Saturday, May 9, 2009

Chronica Feudalis: Witness

I found a really cool game called Chronica Feudalis by Jeremy Keller. The premise of the game is that it was written in the 12th century and just recently has been translated. This sets an implicit evocative tone of the medieval period that really works. Last night my wife and I gave it a whirl...

Walter Atwell a town guard was sent to a local village to escort the witness to a crime, a little boy to the magistrate for an upcoming trial. A local outlaw knight doesn't want that happening so he hit the village with his goons and attempted to take the witness hostage if not outright kill him.

Awoken from his slumber before the crow of the cock, Walter peers out the window and sees men attempting to set fire to thatched roofs. It's a dreary morning with the swirl of fog and a slight drizzle.

Walter slowly opens his window and grabs his long bow. He takes aim at the nearest torch bearer and looses an arrow killing the man instantly. He lays back into the room waiting to see if his position has been discovered. Not yet anyways.

He lines up another shot and another bandit falls from a mortal strike. But this time the bandit lieutenant discovers what is going on and orders his men to the house where Walter is now hiding.

Before he can be pinned down Walter takes action and uses his bow and athleticism to keep his distance from the goon squad.

Little by little it seemed as if the noose was closing on Walter as the lieutenant starts to gain control and musters his men into cohesive action. Mechanically the lieutenant places a condition of "surrounded" on Walter.

Before the bandits could inflict much harm, Walter breaks out of the encirclement and again goes back to work picking off bandits one at a time. Each side maneuvers trying to gain the tactical upper hand and it is the lieutenant who screws up first. He is distracted talking to some of his men when Walter finds him directly in his line of sight. Whoosh! The arrow strikes home and drops the lieutenant into the muddy street with a vicious wound.

Without taking time to relish the shot Walter dashes for cover. From this new vantage, up the street he sees the epicenter of the ruckus. A knight mounted on a restless horse waiting outside of a house. The house of the witness!

Here's where something that I appreciated as GM came up. I set the difficulty of the shot and it was simply too high for Walter to roll. Implicitly out of range! Very cool.

Evaluating the new situation Walter doubles back and picks up a spear and shield from a downed bandit. He decides to get in close to take out the knight since the shield made it more likely that he could survive the encounter. It wouldn't be outside the realm of possibility that the mounted knight could maneuver in and place the condition of "too close to shoot". If this happened then Walter would likely take a blow that could cripple him for life.

So, again, sheer athleticism allows Walter to close the distance. He tagged "the din of the ruckus" to help set a rush ambush and launched his attack. Gerald De Bois never heard nor saw the guard before the first strike was sprung.

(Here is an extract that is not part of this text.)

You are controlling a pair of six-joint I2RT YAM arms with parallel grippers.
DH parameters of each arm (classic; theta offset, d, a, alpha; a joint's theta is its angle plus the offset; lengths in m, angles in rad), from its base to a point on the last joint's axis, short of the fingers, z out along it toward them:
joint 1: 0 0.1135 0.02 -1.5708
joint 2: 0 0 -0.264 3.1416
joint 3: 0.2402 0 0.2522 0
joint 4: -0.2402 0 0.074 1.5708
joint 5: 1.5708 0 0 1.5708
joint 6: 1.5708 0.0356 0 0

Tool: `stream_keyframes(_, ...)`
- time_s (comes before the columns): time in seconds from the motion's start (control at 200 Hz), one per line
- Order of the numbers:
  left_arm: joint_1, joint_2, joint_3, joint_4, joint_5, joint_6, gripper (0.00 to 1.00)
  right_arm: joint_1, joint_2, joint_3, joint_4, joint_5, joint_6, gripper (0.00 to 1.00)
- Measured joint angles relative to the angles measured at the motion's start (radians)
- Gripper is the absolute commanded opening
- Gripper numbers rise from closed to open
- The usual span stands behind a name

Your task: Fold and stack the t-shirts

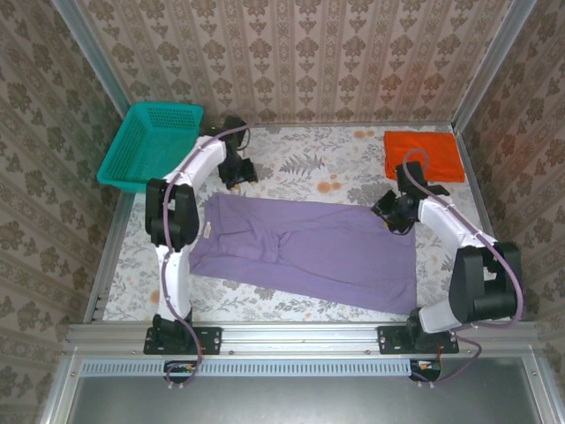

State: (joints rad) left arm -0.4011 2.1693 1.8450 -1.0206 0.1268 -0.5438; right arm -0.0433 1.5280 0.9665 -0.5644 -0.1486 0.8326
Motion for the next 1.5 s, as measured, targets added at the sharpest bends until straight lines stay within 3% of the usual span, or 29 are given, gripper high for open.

The spear struck home but the knight's armor absorbed the blow. Before the knight could act Walter swung his spear flat against the horse's rump forcing a condition of "going out of control" on the horse and rider.

Gerald is a decent rider and with relative ease brings the horse back under reign but the next blow of the spear knocks him to the ground where he will remain for much of the remainder of combat.

Blow after blow rains down on the knight but his toughness and armor absorbed most of what Walter can dish out.

Running low on Vigor Gerald stands up and swings his sword at Walter, tagging his aspect "Merciless Bastard (literally)" which gave him quite an intimidating pool resulting in two successes. Amazingly Walter's shield stays intact and turns the blow.

Walter lowers his shield and simply charges the knight who slips in the mud and again finds himself on his back. This time he would not regain his feet. A flurry of blows strike the knight with the last of which takes his life. But not before Gerald was able to bellow his last order, a call to rally on him. In just a flash the rest of his retinue begin to close in on Walter's position.

I could have played Gerald smarter if I gamed the system a bit more. I would have used Ride with his horse as a tool and tagged his aspect "Wounded little boy" to get away.

Walter realizes that there's no where to go except inside the house. He discovers that the dwelling is empty and that the back door is hanging wide open. He runs to the open door and sees a large man running off with his witness slung over his shoulder.

The chase is afoot down a windy shambling road and immediately the goon twists his knee (rolls 1s). Street after street no one gains the upper hand. Finally the chase breaks out of the village into a field before hitting the woods. Now the difficulty rises which makes it almost assured that Walter will catch the guard and recover his witness. But he has to make it so.

Down into a gully they go and the ruffian stumbles but catches his balance as he scrambles up over the crest of a hill. Down over the other side is a stream with a steep bank on the opposite side. Walter figures that here is where he'll catch his quarry and he was right.

Quarry and pursuer splash across the stream. The large man collapses on the bank unable to move let alone catch his breath. In agony he looses the little boy. Walter stands in the cold water wondering who else wants the boy and how he will transport him to the magistrate.